Patrzcie, czego to ludzie nie wymyślą? Mleko bez ssaka i ser bez mleka ;) 
I choć bywają głowy bez rozumu, szkoda że nie da się zrobić kasy bez wysiłku ;)
Wymysły wymysłami, ale po nocach świeży, normalny, tradycyjny twaróg z bazylią i pomidorami mi się śni...

8 komentarzy:

  1. A ja sie zastanawiam, bo w koncu mieszkasz na wsi, a w sklepie kupujesz albo kombinujesz z erzacami. Czy na tej Twojej wsi juz nikt krowy nie ma? Nie mozna od sasiada kupic porzadnego mleka?
    A moze o to wlasnie chodzilo, bo inaczej nie byloby tematu na ten ciekawy post? :)))

    OdpowiedzUsuń
    Odpowiedzi
    1. Dziewczyno ! gdzieś Ty ostatnio krowę na wsi widziała? Albo inne zwierzęta hodowlane? No, może czasem kilka kur. Juz szybciej w mieście. I krowę znajdziesz, świń całkiem sporo, a barany chodzą całymi stadami ;))) Na wsi nic się nie opłaca. Ja ze swoimi trzema, a właściwie już pięcioma kozami jestem jakimś dinozaurem. Moja wieś malutka, kilka chat zaledwie i rzeczywiście krów nikt nie chowa, ale teraz w ogóle ciężko gospodarskie (nie myl z od gospodyni) mleko kupić. Krowy, czy też kozy, zazwyczaj mają teraz młode (jak u mnie) i całe mleko idzie do ich bezdennych żołądków.
      Stąd ten temat. A jesli ciekawy, to fajnie ;)

      Usuń
  2. Zimą ciężko kupić od gospodarza dobre mleko, bo wszyscy karmią kiszonkami. Mleko jest prosto mówiąc obrzydliwe :( Nie wiem, czy przyzwyczaiłabym się do twarogu z marchwi i ziemniaka. Jaki ma smak?
    Kiedyś oglądałam w Galileo produkcję kiełbasek wegańskich :)

    OdpowiedzUsuń
    Odpowiedzi
    1. Nie robiłam jeszcze tego sera, ale podejrzewam, że ze smakiem sera niewiele ma wspólnego ;) Trzeba go chyba potraktować jako oryginalną pastę. Kusi mnie jednak i chyba spróbuję, wtedy dopiszę czy warto. Mleko z płatków owsianych musiałam wypić sama, Jurek się nie odważył ;)))

      Usuń
  3. Bleeee... Te wszystkie mleka to nie mleka tylko napoje mlekopodobne. Te sery z ziemniaka to tez nie sery tylko jakies stwardniale pasty kanapkowe. Ja tam nie rozumiem tego swiata, kielbasy bez miesa teraz sprzedaja, piwo bez alkoholu, kawe bez kawy... Ech wariactwo.

    OdpowiedzUsuń
  4. Żebyś wiedziała, wariactwo ;)
    Ale ja jestem otwarta na wszelkie kulinarne nowinki. Albo się przyjmą, albo nie, ale jak nie spróbuję to nie będę wiedziała.

    OdpowiedzUsuń
  5. Za mlekiem raczej nie przepadam, wiec nie mam problemu. Natomiast chetnie pije kefiry ze sprawdzonych zrodel, najczesciej kupuje wyroby od Amiszow, sa picha:)
    A tak w ogole, to swiat zwariowal i zeby na wsi nie mozna bylo kupic prawdziwego mleka , to juz czyste szalenstwo.
    Dojdzie do tego, ze krowy dzieci beda ogladac tylko na obrazkach jako prehistoryczne zwierzeta.
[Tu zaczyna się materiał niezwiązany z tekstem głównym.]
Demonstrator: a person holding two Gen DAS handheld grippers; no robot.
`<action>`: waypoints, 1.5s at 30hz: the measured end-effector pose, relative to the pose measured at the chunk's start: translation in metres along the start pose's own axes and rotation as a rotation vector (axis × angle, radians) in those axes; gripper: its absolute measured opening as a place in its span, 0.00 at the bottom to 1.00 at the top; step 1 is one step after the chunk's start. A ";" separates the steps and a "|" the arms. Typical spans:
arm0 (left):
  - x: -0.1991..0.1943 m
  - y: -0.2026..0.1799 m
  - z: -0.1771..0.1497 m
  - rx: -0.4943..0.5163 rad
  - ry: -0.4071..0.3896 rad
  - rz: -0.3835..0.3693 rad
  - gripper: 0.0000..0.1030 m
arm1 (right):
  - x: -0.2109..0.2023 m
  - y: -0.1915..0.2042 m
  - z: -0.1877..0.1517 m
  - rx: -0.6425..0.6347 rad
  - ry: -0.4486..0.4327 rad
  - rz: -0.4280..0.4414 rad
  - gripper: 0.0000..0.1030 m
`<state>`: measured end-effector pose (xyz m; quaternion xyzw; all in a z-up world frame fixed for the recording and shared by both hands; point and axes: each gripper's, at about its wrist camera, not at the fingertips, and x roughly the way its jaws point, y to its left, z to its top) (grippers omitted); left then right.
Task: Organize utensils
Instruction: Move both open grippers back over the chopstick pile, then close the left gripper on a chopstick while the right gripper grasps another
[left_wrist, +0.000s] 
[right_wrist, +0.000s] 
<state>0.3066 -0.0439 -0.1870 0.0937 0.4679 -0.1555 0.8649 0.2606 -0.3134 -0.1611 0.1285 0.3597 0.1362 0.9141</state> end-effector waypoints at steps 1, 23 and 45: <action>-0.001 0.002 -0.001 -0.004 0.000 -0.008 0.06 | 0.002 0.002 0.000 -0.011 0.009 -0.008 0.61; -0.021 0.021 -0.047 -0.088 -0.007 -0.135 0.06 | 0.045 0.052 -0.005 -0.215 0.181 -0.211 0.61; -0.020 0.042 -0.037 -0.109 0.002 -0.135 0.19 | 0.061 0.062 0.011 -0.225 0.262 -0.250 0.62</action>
    Jak zrobisz syr z ziemniaka, to podziel sie z nami opinia czy warto:)

    OdpowiedzUsuń
    Odpowiedzi
    1. Już mogę powiedzieć, że napój z płatków do kitu, ale migdłowy PYCHA!A wióry z apetytem zjadły kozy ;)
      A jeśli chodzi o dzieci, to przecież już doskonale wiedzą, że mleko bierze się z kartonu a jajka pochodzą z wytłoczki.